00:06:18 You build the model equation only by adding the terms together.
00:06:23 This rule constrains the model to one type shown in the slide.
00:06:29 In the equation, Y is the target variable you're trying to predict.
00:06:35 The X, X1 to Xk, are the explanatory variables you're using
00:06:39 to predict the target. The betas, β1 to βk are the coefficients
00:06:44 or multipliers that describe the size of the effect the explanatory variables are having on the
target Y.
00:06:52 These are the parameters that ordinary least squares process estimates.

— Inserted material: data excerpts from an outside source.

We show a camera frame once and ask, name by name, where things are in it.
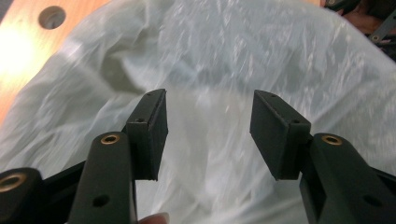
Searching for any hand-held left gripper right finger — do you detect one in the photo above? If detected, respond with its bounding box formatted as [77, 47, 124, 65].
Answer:
[249, 89, 396, 224]

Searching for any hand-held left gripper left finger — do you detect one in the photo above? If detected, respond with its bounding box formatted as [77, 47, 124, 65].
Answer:
[66, 88, 169, 224]

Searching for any white plastic bag blue edge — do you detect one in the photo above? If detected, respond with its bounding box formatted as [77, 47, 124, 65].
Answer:
[0, 0, 396, 224]

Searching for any dark round cable grommet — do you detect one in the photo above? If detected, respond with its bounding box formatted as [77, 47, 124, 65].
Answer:
[37, 5, 67, 31]

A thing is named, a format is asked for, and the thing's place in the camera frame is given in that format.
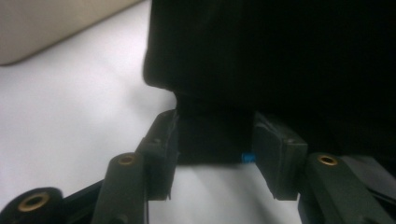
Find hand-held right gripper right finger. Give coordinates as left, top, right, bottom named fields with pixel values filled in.
left=251, top=111, right=309, bottom=202

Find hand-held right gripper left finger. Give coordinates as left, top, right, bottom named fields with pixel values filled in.
left=136, top=108, right=181, bottom=202

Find black swim shorts blue print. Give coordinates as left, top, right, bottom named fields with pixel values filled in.
left=142, top=0, right=396, bottom=166

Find beige storage bin grey rim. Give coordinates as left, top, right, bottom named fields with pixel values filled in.
left=0, top=0, right=144, bottom=67

00:06:58 β0 is the value Y is predicted to have when all the explanatory variables are equal to zero,
00:07:05 the Y intercept. Epsilon is the random error.

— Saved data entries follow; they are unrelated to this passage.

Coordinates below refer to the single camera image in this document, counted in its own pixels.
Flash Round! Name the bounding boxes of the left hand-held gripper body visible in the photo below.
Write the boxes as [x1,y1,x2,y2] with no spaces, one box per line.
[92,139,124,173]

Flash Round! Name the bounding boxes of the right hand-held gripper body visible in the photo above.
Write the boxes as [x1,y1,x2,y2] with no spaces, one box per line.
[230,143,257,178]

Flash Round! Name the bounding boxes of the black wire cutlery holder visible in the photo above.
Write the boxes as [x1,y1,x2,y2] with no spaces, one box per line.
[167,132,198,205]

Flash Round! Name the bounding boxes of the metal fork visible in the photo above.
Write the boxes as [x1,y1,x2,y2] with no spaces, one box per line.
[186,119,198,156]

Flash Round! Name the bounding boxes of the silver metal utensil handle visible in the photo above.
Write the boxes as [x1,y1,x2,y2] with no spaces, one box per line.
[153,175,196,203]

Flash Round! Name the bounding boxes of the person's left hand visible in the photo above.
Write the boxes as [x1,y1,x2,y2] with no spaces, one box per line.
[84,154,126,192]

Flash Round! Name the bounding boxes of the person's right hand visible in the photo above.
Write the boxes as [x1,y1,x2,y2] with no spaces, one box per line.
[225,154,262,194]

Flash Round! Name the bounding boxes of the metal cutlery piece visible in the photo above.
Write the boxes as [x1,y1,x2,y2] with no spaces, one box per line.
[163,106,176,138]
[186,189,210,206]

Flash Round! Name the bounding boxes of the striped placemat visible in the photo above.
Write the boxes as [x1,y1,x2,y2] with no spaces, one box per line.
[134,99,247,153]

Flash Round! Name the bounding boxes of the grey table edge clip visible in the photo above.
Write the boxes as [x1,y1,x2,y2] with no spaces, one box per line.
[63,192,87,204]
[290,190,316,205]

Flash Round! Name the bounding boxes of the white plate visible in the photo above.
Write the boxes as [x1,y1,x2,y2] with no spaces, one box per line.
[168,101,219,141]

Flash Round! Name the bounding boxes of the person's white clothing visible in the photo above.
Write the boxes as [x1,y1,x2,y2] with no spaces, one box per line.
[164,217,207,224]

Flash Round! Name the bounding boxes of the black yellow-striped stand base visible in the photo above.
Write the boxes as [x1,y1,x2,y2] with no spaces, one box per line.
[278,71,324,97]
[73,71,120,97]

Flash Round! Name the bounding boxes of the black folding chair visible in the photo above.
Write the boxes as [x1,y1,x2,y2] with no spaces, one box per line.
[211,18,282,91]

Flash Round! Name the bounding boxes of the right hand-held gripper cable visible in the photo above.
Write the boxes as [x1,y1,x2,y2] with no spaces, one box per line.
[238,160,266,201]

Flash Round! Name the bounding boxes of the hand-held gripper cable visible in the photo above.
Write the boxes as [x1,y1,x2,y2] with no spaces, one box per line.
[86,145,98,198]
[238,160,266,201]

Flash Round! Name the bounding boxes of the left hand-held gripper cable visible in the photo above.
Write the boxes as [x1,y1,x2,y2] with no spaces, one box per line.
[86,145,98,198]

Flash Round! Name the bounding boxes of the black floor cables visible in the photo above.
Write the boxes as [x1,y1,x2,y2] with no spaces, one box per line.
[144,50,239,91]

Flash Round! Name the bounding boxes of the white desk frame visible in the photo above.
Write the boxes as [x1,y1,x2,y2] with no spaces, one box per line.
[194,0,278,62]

00:07:09 The linearity assumption can be tested with scatter plots. You can see there are three simple
examples
00:07:17 showing a strong linear relationship, a weaker linear relationship
00:07:21 and no linear relationship at all between the target Y variable
00:07:25 and the explanatory X variable. Also please be aware that linear models
00:07:32 can model curvature by including non-linear explanatory variables,
00:07:38 such as polynomials and exponential functions. Multicollinearity occurs when the explanatory
variables
00:07:49 are highly correlated with each other. If multicollinearity is found in the data,
00:07:57 the simplest way to address the problem is to remove one of the correlated variables.
00:08:03 However, there are a range of more sophisticated techniques available.

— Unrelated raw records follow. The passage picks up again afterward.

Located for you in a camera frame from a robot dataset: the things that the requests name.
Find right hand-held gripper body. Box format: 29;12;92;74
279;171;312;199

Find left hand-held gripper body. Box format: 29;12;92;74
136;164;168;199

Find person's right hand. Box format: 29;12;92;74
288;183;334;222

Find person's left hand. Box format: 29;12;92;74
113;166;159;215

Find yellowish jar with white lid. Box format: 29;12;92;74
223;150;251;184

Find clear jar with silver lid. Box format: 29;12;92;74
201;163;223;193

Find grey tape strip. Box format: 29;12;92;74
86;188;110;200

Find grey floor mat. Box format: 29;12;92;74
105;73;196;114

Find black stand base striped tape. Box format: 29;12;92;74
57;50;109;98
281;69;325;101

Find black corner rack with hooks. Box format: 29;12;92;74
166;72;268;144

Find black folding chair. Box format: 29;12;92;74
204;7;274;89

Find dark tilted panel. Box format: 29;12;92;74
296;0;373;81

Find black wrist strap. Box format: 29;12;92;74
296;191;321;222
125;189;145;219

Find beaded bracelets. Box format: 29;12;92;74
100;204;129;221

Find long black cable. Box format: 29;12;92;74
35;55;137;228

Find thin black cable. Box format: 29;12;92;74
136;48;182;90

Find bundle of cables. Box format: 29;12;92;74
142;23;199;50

00:08:13 Linear regression analysis requires that there is little or no autocorrelation in the residuals.
00:08:20 This means that the error terms must be uncorrelated so that one observation of the error term
00:08:27 should not predict the next. Autocorrelation occurs when the error terms
00:08:34 are not independent from each other. In other words, when the value of y(x+1)
00:08:41 is not independent from the value of y(x). For instance, if the error for one observation is
positive,
00:08:50 and that increases the probability that the following error is positive,
00:08:55 then there is a positive correlation. You can assess if this assumption is violated
8
00:09:02 by graphing the residuals in the order that the data were collected,
00:09:07 you hope to see a randomness in the plot. While a scatter plot allows you
00:09:13 to check for autocorrelation, you can also test the linear regression model
00:09:18 for autocorrelation with the Derbin Watson test. The variance of the errors should be
consistent
00:09:29 for all observations. This means that the variance does not change
00:09:34 for each observation or for a range of observations. The scatter plot is a good way to check
00:09:43 whether the data are homoscedastic, which simply means that the residuals are equal
00:09:49 across the regression. You can check this assumption by plotting the residuals
00:09:56 against the fitted values. Heteroscedastic appears as a cone shape,
00:10:02 where the spread of the residuals increases in one direction.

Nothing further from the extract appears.